* **WORK TASK**
Could you count the lines in the data that contain "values"? Reply with the number only.

* **DATA BLOCK**
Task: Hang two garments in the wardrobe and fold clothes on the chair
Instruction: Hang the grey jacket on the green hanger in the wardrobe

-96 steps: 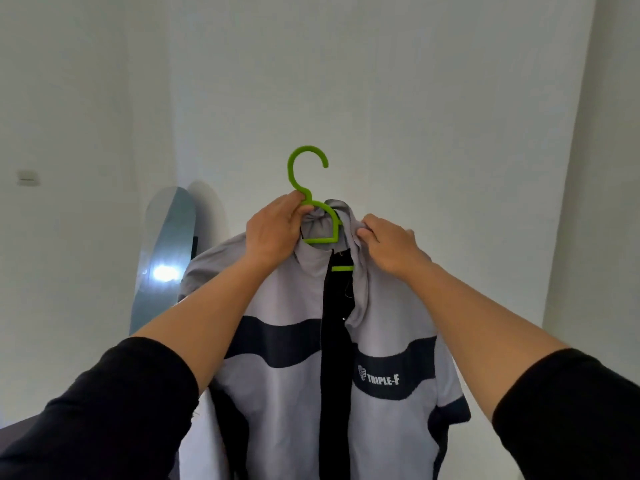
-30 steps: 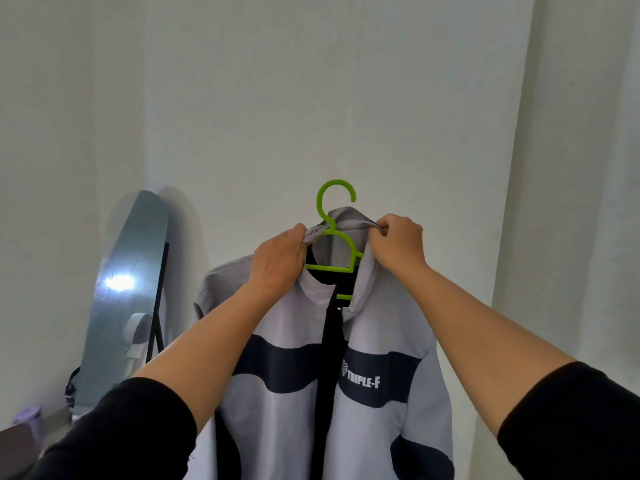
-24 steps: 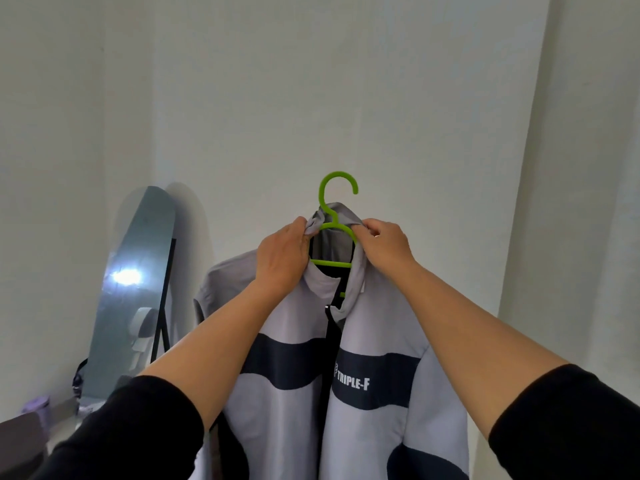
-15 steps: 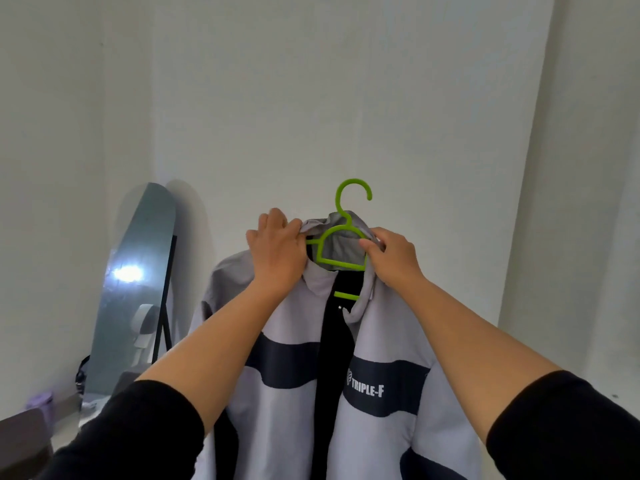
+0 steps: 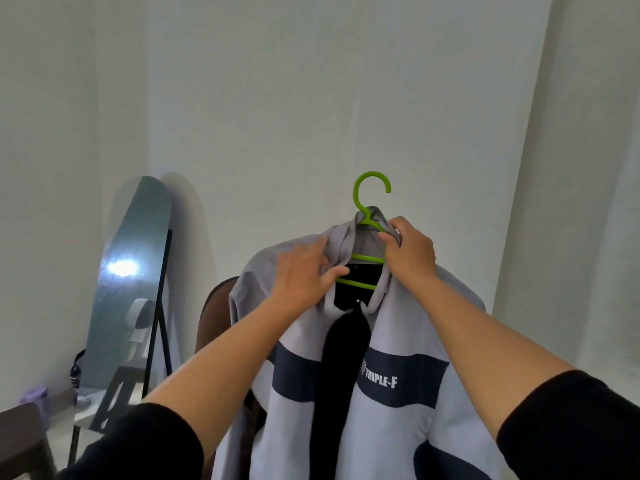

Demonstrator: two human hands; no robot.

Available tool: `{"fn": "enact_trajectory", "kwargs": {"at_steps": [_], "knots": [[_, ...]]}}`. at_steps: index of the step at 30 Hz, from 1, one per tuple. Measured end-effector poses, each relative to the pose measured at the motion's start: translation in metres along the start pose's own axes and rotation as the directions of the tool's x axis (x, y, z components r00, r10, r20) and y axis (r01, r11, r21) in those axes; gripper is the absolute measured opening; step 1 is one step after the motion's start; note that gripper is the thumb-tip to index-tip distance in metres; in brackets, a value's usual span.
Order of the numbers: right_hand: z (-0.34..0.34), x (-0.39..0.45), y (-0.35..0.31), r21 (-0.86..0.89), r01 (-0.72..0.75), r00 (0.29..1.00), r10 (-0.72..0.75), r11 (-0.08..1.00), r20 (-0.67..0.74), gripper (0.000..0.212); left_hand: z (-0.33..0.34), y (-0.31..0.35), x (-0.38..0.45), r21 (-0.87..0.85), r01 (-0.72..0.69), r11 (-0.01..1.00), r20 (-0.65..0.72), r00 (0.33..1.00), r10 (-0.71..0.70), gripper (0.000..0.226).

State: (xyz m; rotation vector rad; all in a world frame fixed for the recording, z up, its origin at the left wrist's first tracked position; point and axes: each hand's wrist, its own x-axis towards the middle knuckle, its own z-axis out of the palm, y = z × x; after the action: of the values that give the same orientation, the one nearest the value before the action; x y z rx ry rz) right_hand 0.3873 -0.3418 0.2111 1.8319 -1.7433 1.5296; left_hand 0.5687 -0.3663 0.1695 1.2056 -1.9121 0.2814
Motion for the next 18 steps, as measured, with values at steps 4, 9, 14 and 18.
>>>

* **REPLY**
2